As a footnote of my own, I know this blog was originally one about the so-called evolution/creationism "debate." I've spent much more time here, over the last year or more, on the issue of marriage equality. Sorry. But this is the great issue of civil rights in my (blogging) lifetime. I can no more ignore it than I could have the run up to and aftermath of Brown v. Board of Education. If my old friends aren't interested, I understand, and, as always, wish you well.

 

Stupid for God




James David Manning may be the most ridiculous far right religious figure in America today (and imagine the competition for that title in a country that also contains Gordon Klingenschmitt, Rick Wiles and Bryan Fischer!).

His latest (you can watch it above if you have the stomach for it) is that, as Right Wing Watch puts it:
He managed to link a recent small protest outside of his church, where two people handed out Starbucks coffee, to “homosexual sodomite” Dr. Craig Spencer, the New York man who contracted Ebola in Guinea (and who has a girlfriend).

“Starbucks is a place where these types frequent and a lot of body fluids are exchanged there and Ebola,” Manning said, warning that Starbucks has been “taking specimens of male semen and they were putting it in the blends of their lattes.” He added: “My suspicion is that they’re getting their semen from sodomites. Somebody has discovered that semen like cord blood has millions of little zygotes in it and flavors up the coffee, and makes you thinks you’re having a good time.”
The "zygotes" in semen (Tom S is going to love that reversion to the homunculus theory) are important because "drinking Starbucks is some sort of a sacrificial ritual bath where they kill the innocent babies and drink their blood in some of these meetings that are had by these fraternal or sorority groups."

This is "the absolute truth" because the website Inquisitr reported on it.
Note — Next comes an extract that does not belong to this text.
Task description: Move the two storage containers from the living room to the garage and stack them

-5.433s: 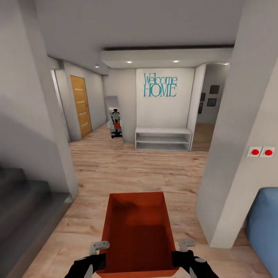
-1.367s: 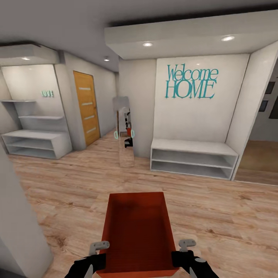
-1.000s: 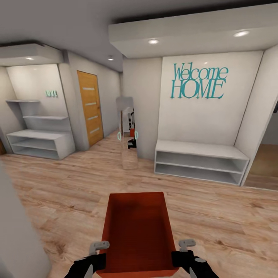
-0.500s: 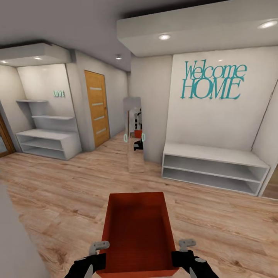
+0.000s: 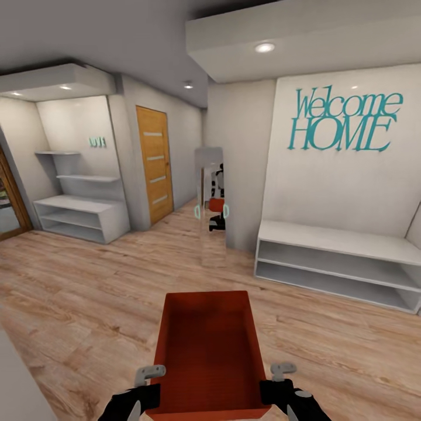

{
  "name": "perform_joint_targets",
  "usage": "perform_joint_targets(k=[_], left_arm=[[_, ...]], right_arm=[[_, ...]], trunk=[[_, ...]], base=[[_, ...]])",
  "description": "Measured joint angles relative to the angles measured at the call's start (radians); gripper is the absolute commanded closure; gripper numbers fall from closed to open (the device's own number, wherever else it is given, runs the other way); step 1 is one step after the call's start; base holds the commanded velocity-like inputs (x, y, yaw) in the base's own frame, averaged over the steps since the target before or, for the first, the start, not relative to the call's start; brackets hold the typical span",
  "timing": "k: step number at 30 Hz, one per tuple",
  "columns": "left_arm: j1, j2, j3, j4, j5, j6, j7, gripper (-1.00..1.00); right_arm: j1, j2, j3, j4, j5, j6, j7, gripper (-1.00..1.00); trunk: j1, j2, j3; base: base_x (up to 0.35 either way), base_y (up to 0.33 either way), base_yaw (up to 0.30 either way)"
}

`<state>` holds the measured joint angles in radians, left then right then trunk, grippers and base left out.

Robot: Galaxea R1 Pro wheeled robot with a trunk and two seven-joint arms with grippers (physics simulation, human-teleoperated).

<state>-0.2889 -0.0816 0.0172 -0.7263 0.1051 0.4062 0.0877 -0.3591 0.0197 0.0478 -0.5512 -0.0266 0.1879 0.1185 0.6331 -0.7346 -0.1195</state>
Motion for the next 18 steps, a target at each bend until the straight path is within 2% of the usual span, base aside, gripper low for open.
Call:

The only problem is that Inquisitr's article said the story was "[o]riginally written by Huzlers," a site that has the disclaimer:
ABOUT US

Huzlers.com is a combination of real shocking news and satirical entertainment to keep its visitors in a state of disbelief.
Indeed, Inquisitr followed up with a story about Manning's claim that ended:
James David Manning used the Inquisitr as a source, specifically the article questioning if Starbucks uses semen samples in their coffee beverages nationwide, and that an FDA investigation is being initiated. He went on to say he believes that Starbucks does use semen samples, and even made a reference on how Coca-Cola formerly used cocaine as an ingredient in their soda pop. The only issue with his claim is that his source concludes their report that Starbucks does not use semen in their coffee beverages, and the site that originally reported such a claim is known for satire news.
There's no stupid quite like the stupid for God!

Thursday, November 06, 2014

 

Movin' On Up


... to the SCOTUS side ...

In a move that could hardly be called surprising but which is, nonetheless, disappointing, a three judge panel of the Sixth Circuit Court of Appeal has reversed a number of District Court cases that had invalidated bans in Michigan, Kentucky, Ohio and Tennessee of same-sex marriages or recognition of same-sex marriages lawfully conducted in other states.

Judge Jeffrey Sutton, who wrote the majority decision, had signaled during oral arguments that he might vote to uphold the bans. I had rather hoped that the decision by Judge Richard Posner, probably the most influential American judge not on the Supreme Court, that came down between the Sixth Circuit's oral arguments and today's decision, might have made Judge Sutton rethink his position. Despite Judge Posner pissing from a great height on all the arguments against same-sex marriage, Judge Sutton held fast to his position in the schoolhouse door ... sorry, county clerk's office door.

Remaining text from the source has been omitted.